All of the records below are to be printed exactly; the pictures are to be left out.

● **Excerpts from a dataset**
=== Section Start ===
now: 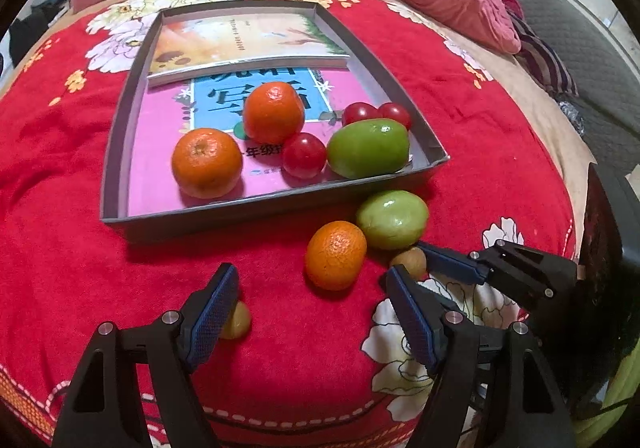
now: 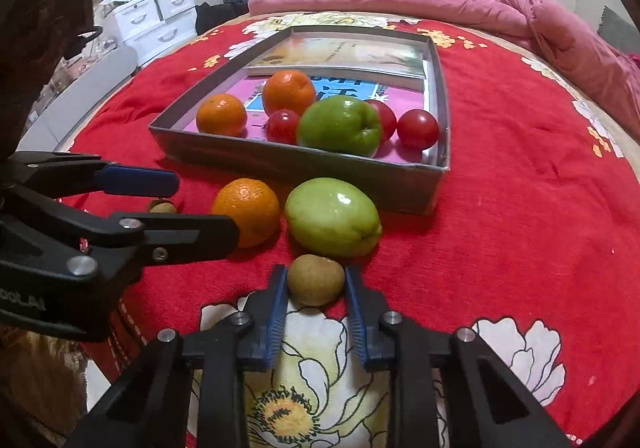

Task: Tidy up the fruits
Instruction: 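Grasp another mandarin with the left tool while the right tool grasps a small brown kiwi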

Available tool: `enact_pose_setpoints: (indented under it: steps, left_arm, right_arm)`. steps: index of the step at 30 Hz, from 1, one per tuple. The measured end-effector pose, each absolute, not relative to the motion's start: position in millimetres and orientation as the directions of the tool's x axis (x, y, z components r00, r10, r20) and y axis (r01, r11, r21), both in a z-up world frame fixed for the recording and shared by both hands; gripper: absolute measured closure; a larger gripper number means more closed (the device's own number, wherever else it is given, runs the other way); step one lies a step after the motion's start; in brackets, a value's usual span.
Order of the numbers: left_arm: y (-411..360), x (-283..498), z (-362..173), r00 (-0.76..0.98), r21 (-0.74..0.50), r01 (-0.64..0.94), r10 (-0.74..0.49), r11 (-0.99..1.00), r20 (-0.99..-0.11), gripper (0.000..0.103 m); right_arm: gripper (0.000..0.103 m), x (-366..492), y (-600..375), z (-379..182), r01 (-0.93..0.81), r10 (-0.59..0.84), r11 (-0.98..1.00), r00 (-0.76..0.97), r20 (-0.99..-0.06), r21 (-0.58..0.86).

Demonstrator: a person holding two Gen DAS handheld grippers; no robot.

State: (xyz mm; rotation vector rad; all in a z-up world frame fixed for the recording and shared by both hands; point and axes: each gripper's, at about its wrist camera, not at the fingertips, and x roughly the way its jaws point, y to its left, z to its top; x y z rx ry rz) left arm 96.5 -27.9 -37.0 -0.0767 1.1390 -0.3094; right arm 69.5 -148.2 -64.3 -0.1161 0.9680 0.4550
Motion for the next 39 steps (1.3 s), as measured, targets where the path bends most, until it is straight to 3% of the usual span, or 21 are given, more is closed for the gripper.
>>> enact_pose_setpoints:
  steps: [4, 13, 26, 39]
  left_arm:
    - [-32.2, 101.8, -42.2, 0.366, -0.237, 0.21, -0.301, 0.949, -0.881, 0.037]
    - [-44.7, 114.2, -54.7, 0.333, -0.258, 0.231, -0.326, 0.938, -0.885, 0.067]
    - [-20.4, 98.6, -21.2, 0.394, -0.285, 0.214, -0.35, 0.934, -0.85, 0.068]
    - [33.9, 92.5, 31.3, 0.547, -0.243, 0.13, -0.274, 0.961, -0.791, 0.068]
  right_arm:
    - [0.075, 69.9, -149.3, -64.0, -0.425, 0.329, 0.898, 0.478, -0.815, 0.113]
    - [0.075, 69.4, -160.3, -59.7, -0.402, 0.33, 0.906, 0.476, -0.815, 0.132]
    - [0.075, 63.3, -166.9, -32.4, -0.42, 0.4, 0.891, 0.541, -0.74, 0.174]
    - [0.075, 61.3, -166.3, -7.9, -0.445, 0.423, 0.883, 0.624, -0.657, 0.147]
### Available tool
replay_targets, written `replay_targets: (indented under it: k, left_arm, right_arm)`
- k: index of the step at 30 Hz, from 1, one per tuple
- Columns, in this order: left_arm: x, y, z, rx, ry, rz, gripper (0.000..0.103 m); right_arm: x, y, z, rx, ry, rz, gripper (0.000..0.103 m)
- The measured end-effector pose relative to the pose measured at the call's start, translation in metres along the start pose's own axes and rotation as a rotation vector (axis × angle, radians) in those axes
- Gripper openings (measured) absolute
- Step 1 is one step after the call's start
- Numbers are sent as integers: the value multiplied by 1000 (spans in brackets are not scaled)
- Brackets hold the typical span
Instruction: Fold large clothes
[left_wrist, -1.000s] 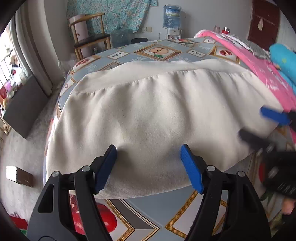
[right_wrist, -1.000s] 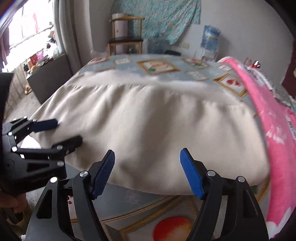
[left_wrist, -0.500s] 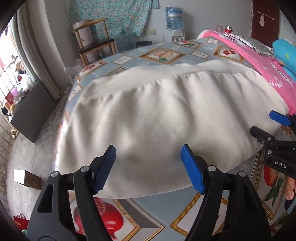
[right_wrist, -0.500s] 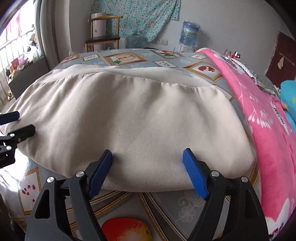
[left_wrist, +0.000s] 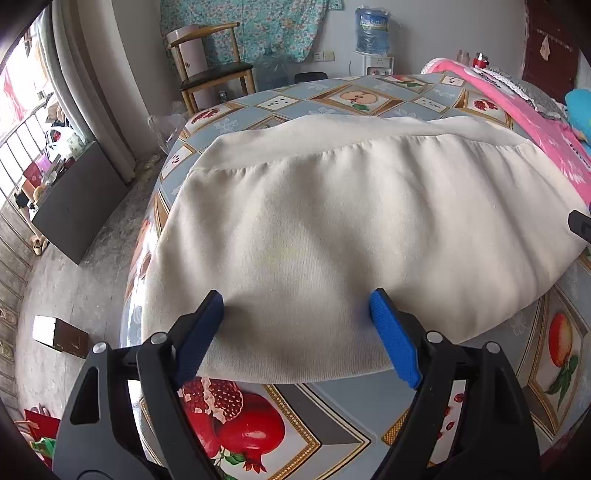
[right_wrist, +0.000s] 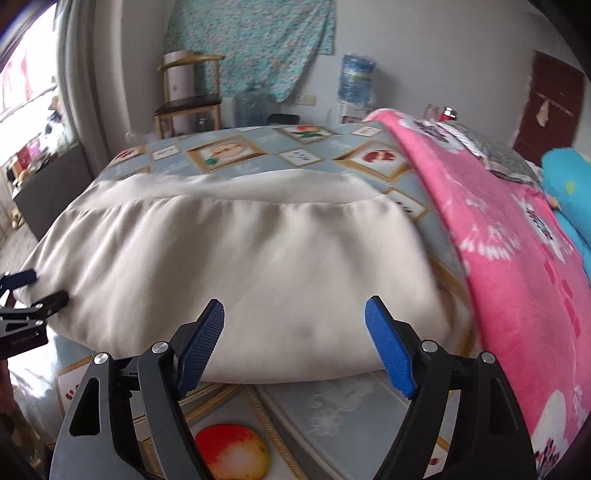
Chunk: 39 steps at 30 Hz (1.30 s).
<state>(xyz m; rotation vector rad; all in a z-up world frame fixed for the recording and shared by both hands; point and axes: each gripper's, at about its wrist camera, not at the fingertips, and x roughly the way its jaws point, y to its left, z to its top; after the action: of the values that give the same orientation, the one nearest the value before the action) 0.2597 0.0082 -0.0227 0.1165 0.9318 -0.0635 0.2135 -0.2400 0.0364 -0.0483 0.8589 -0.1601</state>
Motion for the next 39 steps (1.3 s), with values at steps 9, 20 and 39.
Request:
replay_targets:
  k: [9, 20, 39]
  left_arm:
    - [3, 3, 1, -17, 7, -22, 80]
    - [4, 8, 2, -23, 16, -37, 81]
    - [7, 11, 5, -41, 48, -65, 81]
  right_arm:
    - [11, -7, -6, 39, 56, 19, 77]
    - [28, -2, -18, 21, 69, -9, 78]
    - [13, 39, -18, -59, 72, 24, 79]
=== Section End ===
● **RESPONSE**
now: 
now: 

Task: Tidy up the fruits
Instruction: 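Grasp another mandarin with the left tool while the right tool grasps a small brown kiwi
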
Available tool: `enact_pose_setpoints: (indented under it: steps, left_arm, right_arm)`. steps: index of the step at 30 Hz, from 1, one per tuple. The measured end-effector pose, each absolute, not relative to the motion's start: position in millimetres and orientation as the directions of the tool's x axis (x, y, z components r00, r10, r20) and y axis (r01, r11, r21), both in a z-up world frame fixed for the recording and shared by both hands; gripper: absolute measured closure; a larger gripper number means more closed (the device's own number, wherever else it is given, runs the other way); step one lies a step after the motion's start; in brackets, a value's usual span.
Order of the numbers: left_arm: y (-411..360), x (-283..498), z (-362..173), r00 (-0.76..0.98), r21 (-0.74..0.50), r01 (-0.64..0.94), r10 (-0.74..0.49), r11 (-0.99..1.00), r20 (-0.99..-0.11), gripper (0.000..0.103 m); right_arm: gripper (0.000..0.103 m), x (-366..492), y (-600..375), z (-379..182), r01 (-0.93..0.81), r10 (-0.59..0.84), r11 (-0.98..1.00), r00 (-0.76..0.97), r20 (-0.99..-0.06), r21 (-0.58..0.86).

Demonstrator: a person holding two Gen DAS handheld grippers; no robot.

State: (xyz mm; rotation vector rad; all in a z-up world frame fixed for the recording and shared by both hands; point and axes: each gripper's, at about its wrist camera, not at the fingertips, and x roughly the way its jaws point, y to its left, z to its top; x y z rx ry rz) left arm 96.5 -27.9 -37.0 -0.0767 1.1390 -0.3094; right arm 69.5 -148.2 -64.3 -0.1161 0.9680 0.4550
Motion for the next 39 steps (1.3 s), as measured, targets where the path bends most, until it is straight to 3% of the usual span, or 21 are given, more is closed for the gripper.
>>> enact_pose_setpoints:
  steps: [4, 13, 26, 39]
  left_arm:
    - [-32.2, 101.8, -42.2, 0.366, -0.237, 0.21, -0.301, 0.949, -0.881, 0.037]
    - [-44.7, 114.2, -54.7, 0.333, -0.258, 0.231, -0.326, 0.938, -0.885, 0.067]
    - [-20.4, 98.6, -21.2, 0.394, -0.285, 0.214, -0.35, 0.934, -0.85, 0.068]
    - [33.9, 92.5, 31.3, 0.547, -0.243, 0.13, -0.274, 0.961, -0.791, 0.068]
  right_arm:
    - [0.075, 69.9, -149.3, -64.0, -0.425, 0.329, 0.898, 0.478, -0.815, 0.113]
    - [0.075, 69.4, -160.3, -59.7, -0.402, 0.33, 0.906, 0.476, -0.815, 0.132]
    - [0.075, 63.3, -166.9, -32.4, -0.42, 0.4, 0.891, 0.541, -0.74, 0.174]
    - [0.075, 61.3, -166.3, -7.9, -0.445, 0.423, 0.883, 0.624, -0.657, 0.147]
### Available tool
replay_targets, written `replay_targets: (indented under it: k, left_arm, right_arm)`
- k: index of the step at 30 Hz, from 1, one per tuple
- Columns, in this order: left_arm: x, y, z, rx, ry, rz, gripper (0.000..0.103 m); right_arm: x, y, z, rx, ry, rz, gripper (0.000..0.103 m)
- The measured end-effector pose relative to the pose measured at the call's start, translation in metres along the start pose's own axes and rotation as a rotation vector (axis × angle, radians) in those axes
- Gripper openings (measured) absolute
- Step 1 is one step after the call's start
- Numbers are sent as integers: the value multiplied by 1000 (spans in brackets are not scaled)
- Brackets hold the typical span
Instruction: Fold large clothes
[left_wrist, -1.000s] 
[right_wrist, -1.000s] 
[left_wrist, -0.500s] 
[right_wrist, -0.500s] 
[left_wrist, +0.000s] 
[right_wrist, +0.000s] 
Chunk: 39 steps at 30 Hz (1.30 s).
<state>(xyz m; rotation vector rad; all in a z-up world frame fixed for the recording and shared by both hands; point and axes: each gripper's, at about its wrist camera, not at the fingertips, and x roughly the way its jaws point, y to its left, z to its top; after the action: of the values that give the same orientation, the one nearest the value before the action) 0.2597 0.0082 -0.0227 0.1165 0.9318 -0.0635 0.2135 -0.2400 0.0364 -0.0483 0.8589 -0.1601</state>
Motion for the next 39 steps (1.3 s), with values at steps 9, 20 and 39.
Request:
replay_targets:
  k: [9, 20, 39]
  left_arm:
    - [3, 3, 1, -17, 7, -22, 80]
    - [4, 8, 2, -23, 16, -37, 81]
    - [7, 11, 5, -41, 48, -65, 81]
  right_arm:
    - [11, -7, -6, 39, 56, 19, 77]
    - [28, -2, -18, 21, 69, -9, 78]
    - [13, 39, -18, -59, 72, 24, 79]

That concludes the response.